Single tracks can have their hashes removed from the database with the -remove option:

audfprint -dbase fpdbase -remove http://labrosa.ee.columbia.edu/~dpwe/tmp/Nine_Lives/05-Full_Circle.mp3
% Now the query is unknown:
audfprint -dbase fpdbase -match query.mp3

Hash table read from fpdbase (13 tracks, 847 hashes)
Hash table saved to fpdbase (12 tracks, 799 hashes)
done
Hash table read from fpdbase (12 tracks, 799 hashes)
query.mp3 (5.8 s) analyzed to 80 hashes
*** NO HITS FOUND ***
matched 1 tracks (5.763 secs, 80 hashes, 13.8817 hashes/sec) in 0.2 sec = 0.034 x RT
done

Command line options

All parameters to audfprint are specified in the command line via "-optionname value" pairs.
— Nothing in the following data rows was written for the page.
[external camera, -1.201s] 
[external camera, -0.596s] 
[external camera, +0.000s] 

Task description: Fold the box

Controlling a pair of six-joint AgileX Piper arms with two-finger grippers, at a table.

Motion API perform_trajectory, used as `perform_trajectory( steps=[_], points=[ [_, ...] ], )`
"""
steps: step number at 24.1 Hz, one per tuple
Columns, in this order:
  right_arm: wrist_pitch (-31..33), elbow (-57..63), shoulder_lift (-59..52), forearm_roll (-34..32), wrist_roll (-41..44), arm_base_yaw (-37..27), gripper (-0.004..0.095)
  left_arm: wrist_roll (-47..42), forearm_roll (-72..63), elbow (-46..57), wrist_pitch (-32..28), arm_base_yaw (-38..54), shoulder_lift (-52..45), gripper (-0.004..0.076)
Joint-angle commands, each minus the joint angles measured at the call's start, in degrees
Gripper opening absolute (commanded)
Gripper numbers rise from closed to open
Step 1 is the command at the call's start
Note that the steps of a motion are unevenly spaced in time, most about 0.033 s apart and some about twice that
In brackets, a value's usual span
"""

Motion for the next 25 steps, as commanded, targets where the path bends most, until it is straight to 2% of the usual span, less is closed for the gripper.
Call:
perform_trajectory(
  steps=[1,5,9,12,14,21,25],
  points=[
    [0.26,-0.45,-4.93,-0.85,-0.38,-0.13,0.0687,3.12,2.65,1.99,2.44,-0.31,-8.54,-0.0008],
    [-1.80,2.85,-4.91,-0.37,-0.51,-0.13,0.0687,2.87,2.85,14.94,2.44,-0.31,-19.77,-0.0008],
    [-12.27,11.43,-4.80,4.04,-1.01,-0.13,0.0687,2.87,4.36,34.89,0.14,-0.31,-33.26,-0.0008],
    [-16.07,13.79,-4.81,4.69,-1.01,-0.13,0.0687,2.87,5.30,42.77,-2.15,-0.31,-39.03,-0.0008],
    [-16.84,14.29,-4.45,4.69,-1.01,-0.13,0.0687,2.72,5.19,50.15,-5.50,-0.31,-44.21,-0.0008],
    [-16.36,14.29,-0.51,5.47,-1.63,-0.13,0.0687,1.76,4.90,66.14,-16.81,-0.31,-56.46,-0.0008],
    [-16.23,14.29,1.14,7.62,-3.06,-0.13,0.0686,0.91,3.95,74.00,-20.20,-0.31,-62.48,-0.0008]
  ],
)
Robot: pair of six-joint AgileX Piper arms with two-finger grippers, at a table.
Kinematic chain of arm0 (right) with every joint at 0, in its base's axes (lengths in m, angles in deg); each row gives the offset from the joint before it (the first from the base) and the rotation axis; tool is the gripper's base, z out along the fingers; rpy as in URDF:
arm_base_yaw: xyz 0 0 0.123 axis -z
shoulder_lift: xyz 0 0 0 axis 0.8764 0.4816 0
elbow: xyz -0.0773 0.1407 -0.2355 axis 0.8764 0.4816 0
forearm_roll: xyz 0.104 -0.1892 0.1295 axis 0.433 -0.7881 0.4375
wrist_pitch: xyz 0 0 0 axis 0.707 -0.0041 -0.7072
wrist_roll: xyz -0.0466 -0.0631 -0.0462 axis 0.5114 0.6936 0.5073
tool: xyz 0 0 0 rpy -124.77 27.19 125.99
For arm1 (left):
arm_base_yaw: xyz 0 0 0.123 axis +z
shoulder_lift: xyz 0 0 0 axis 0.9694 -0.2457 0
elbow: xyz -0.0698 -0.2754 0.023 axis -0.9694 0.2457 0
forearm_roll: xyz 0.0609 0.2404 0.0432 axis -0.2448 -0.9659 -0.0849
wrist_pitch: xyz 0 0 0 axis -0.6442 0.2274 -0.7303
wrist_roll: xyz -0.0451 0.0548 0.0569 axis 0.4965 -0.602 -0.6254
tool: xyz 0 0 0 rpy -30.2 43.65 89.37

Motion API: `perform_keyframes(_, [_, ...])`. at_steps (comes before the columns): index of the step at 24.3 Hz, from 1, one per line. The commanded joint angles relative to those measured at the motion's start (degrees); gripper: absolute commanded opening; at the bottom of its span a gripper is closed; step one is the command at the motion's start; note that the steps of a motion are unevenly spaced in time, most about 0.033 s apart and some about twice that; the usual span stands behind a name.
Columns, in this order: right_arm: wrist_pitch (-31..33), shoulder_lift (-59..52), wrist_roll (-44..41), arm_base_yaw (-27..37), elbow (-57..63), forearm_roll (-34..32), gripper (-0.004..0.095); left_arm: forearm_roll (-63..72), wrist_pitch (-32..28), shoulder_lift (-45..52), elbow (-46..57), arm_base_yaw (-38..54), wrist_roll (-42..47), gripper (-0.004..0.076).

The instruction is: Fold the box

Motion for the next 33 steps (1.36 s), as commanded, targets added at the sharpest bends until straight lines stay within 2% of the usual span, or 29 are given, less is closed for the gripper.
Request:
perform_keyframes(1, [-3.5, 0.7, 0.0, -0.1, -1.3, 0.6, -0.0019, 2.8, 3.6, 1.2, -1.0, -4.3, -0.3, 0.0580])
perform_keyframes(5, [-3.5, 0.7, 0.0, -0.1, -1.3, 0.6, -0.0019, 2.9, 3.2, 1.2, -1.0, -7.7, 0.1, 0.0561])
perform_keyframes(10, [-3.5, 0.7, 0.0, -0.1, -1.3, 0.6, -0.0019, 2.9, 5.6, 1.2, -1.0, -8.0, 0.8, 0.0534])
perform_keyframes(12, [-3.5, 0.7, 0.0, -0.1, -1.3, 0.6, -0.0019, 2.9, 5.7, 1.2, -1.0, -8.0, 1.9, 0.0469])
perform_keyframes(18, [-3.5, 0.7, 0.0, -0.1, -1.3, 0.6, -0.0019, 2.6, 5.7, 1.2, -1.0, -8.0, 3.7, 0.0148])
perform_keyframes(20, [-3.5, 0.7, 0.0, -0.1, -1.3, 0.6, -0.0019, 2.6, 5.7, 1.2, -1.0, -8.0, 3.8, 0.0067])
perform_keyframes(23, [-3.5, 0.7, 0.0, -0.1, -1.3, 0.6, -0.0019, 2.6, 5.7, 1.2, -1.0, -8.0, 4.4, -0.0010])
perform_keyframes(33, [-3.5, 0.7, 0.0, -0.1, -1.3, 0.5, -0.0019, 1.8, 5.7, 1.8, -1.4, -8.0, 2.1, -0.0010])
The full set of options is:

audfprint -help

No dbase specified!
audfprint v0.9 of 20140304
usage: audfprint ...
   -dbase <file>     The reference database file
   -cleardbase 0/1   Create a new database with options...
     -nhashbits <num>  log_2 of hash table size (20)
     -maxnentries <num> maximum number of entries per bin (100)
     -timesize <num>   Maximum value of abs time index (16384)
     -hoptime <time>   Hop between time windows (0.02322)
     -targetsr <rate>  Resample to this SR (11025)
     -jenkins 0/1      use jenkins hash on hashes (0)
   -density <num>    Target hashes/sec (default: 7.0)
   -add <file ...>   Sound file(s) to add to database
   -addlist <file>   List of audio files to add to database
   -adddir <dir>     Watch this directory and add any files
   -addskip <count>  Skip this many initial files in addlist
   -addcheckpoint <count>  Save database every <count> tracks
   -matchonaddthresh <thr>  Don't add files if match >= thr (0)
   -remove <name ...> Delete named track(s) from dbase
   -removelist <file> Delete tracks named in file from dbase
   -match <file ...> Audio file(s) to match
   -matchlist <file> List of audio files to match against database
   -matchdir  <dir>  Watch this directory and match any files
   -matchmaxret <num> Max num matches to report for each query (5)
   -matchmincount <num> Minimum count of common hashes to report (0)
   -matchminprop <num>  Min proportion of max hash count to report (0.1)
   -maxtofilter <num> Max tracks retained per hash hit (100)
   -matchwidth <bins> Width of "modal time skew" search (1)
   -matchalign 0/1   calculate time skew alignment for match (0)
   -alignoutdir <dir> write aligned versions of queries here
   -alignoutext <ext> default extension for aligned outputs (.mp3)
   -warpmax <factor> repeat filtering with warp factors to this (0)
   -warpstep <step   step size for repeating with warps (0.001)
   -oversamp <num>   oversampling factor for queries (0..special)
   -userawcounts 0/1 count hits without applying synchrony filter
   -skip <time>      drop time from start of each sound
   -maxdur <time>    truncate soundfiles at this duration (0=all)
   -list <regexp>    list matching files in the database (. for all)
   -quiet 0/1        suppress status messages
   -out <file>       File to write matches out to (stdout)
   -outdir <dir>     Write match reports to this directory

Understanding the hash table

The fingerprinting works by finding local maxima in the spectrogram, then recording a "landmark" as the relationship between a pair of maxima. Each pair is encoded as the frequency of the first peak (from a 512-point FFT evaluated on a 11025 Hz sampled signal, so in units of 21.5 Hz, using 8 bits), the difference in frequency bins to the second peak (6 bits, since large jumps are not recorded), and the count of time frames between the two peaks (6 bits, in units of the 23.2 ms hop size). That gives a total of 20 bits, leading to a space of 2^20 = 1M distinct hashes.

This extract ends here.